4 Simple Hacks To Improve Your Sleep & Maximize Workout Results
“Each night, when I go to sleep, I die. And the next morning, when I wake up, I am reborn.” ― Mahatma Gandhi
As an active person sleep quality is probably the most important part of my ability to show up to the gym or training ground daily and giving my full effort. From Taekwon-Do three days a week, to cricket and hiking for another three days, and having to sprinkle in strength training and swimming in between, my sleep needs to be on point so that I can recover and improve. Without adequate slumber at night my physical health would degrade.
Here is what I do to ensure the benefits from nighttime sleep are maximized.
Watch the sunrise every morning.
The light frequencies present at this time of day are beneficial to the production of melatonin (sleep hormone) in the eyes.
This allows for reduced levels of inflammation throughout the day which aids movement and force exertion during exercise. The melatonin produced here also triggers the release of the melatonin stored in the brain after sunset allowing us to fall asleep. Without this trigger our sleep quality falls thus reducing our ability to workout at maximum intensity or recover from said work.
You should try to structure your sleep to wake up at sunrise or at worst get 30 minutes of sun before 8am.
Supplement with magnesium and real salt.
Magnesium and unrefined salt allow for relaxation of the nervous system before bed.
The magnesium is a key input to the energy produced and used to carry out the repair and detoxification processes in the body as we sleep. With insufficient amounts of this mineral, we are unable to recover from physical activity adequately enough to perform at our full potential or see physical improvement. Salt supplementation boosts this by providing additional minerals as well as allowing us to enter deep restorative sleep due to a relaxing the nervous system.
This works especially well when magnesium baths are combined with oral supplementation.
Have the last meal of the day before sunset.
Having meals post sunset disrupts sleep and recovery.

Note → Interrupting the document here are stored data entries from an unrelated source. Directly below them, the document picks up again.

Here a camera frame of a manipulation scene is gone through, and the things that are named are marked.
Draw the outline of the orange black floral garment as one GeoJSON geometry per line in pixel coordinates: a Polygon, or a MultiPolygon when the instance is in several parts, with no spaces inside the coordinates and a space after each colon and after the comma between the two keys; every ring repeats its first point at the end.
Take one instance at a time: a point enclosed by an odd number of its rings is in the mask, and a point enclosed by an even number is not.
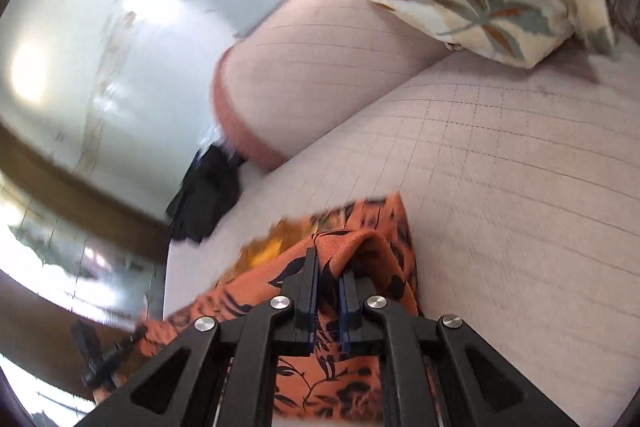
{"type": "Polygon", "coordinates": [[[404,204],[395,194],[360,200],[304,219],[302,228],[297,241],[268,251],[167,319],[149,322],[141,352],[150,361],[199,317],[231,321],[276,297],[284,279],[302,269],[307,249],[314,248],[320,268],[314,351],[306,357],[280,357],[271,423],[277,417],[383,421],[378,359],[351,355],[341,343],[338,279],[345,273],[367,277],[378,295],[420,317],[416,258],[404,204]]]}

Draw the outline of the black tripod stand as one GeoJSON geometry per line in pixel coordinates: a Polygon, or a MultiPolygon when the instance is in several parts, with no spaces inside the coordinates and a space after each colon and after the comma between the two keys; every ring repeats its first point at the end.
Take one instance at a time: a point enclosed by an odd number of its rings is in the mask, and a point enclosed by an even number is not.
{"type": "Polygon", "coordinates": [[[81,321],[70,326],[70,335],[84,362],[80,375],[84,385],[90,391],[99,388],[114,391],[117,388],[116,373],[128,361],[147,330],[144,325],[140,325],[132,334],[122,337],[117,343],[103,350],[93,326],[81,321]]]}

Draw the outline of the black garment on bed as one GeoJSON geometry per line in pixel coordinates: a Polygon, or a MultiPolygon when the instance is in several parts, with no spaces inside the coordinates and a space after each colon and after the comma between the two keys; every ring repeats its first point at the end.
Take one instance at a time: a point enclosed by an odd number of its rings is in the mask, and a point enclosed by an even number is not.
{"type": "Polygon", "coordinates": [[[243,162],[241,156],[229,156],[216,144],[194,156],[165,211],[172,241],[199,244],[213,234],[240,198],[243,162]]]}

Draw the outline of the stained glass wooden door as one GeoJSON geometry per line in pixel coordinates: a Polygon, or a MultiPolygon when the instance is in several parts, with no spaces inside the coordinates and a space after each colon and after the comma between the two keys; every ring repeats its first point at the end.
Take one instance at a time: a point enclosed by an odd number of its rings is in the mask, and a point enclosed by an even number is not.
{"type": "Polygon", "coordinates": [[[1,352],[87,395],[70,329],[104,345],[163,313],[165,225],[55,166],[1,130],[1,352]]]}

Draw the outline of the pink bolster pillow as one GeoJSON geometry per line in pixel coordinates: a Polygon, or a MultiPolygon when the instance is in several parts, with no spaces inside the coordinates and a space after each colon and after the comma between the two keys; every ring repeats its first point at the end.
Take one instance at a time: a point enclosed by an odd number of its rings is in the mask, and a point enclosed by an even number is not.
{"type": "Polygon", "coordinates": [[[214,113],[270,171],[447,54],[369,0],[288,0],[222,54],[214,113]]]}

Here, our food processing systems slow down as the day approaches dusk. This makes it difficult to digest food at night which erodes sleep quality as recovery processes are halted due to the energy being used for digestion. As a result, you wake up feeling tired and the expected progress from physical activity becomes unachievable.
A good plan would be to have large meals earlier in the day and avoid all snacks and food drinks at night.
Use red lightbulbs or candles indoors after sunset.
This will aid the release of melatonin post sunset which is blocked by bright light.
Blue light, which allows us to see clearly during the day stops the secretion of melatonin from the brain, specifically the pituitary gland. With low levels of melatonin secretion, the ability to sleep, though you may feel tired disappears. As a result, you may experience chronic fatigue which will clearly impact your physical abilities in addition to the lack of recovery for the body’s systems.
The solution for this if you are unable to control the light environment would be to use blue light blocking glasses after sunset.
Whether you want to pay attention or not, adequate sleep consumes one-third of your daily life.
Therefore, optimizing for quality will greatly determine the productive result of the remaining 16 hours in the day.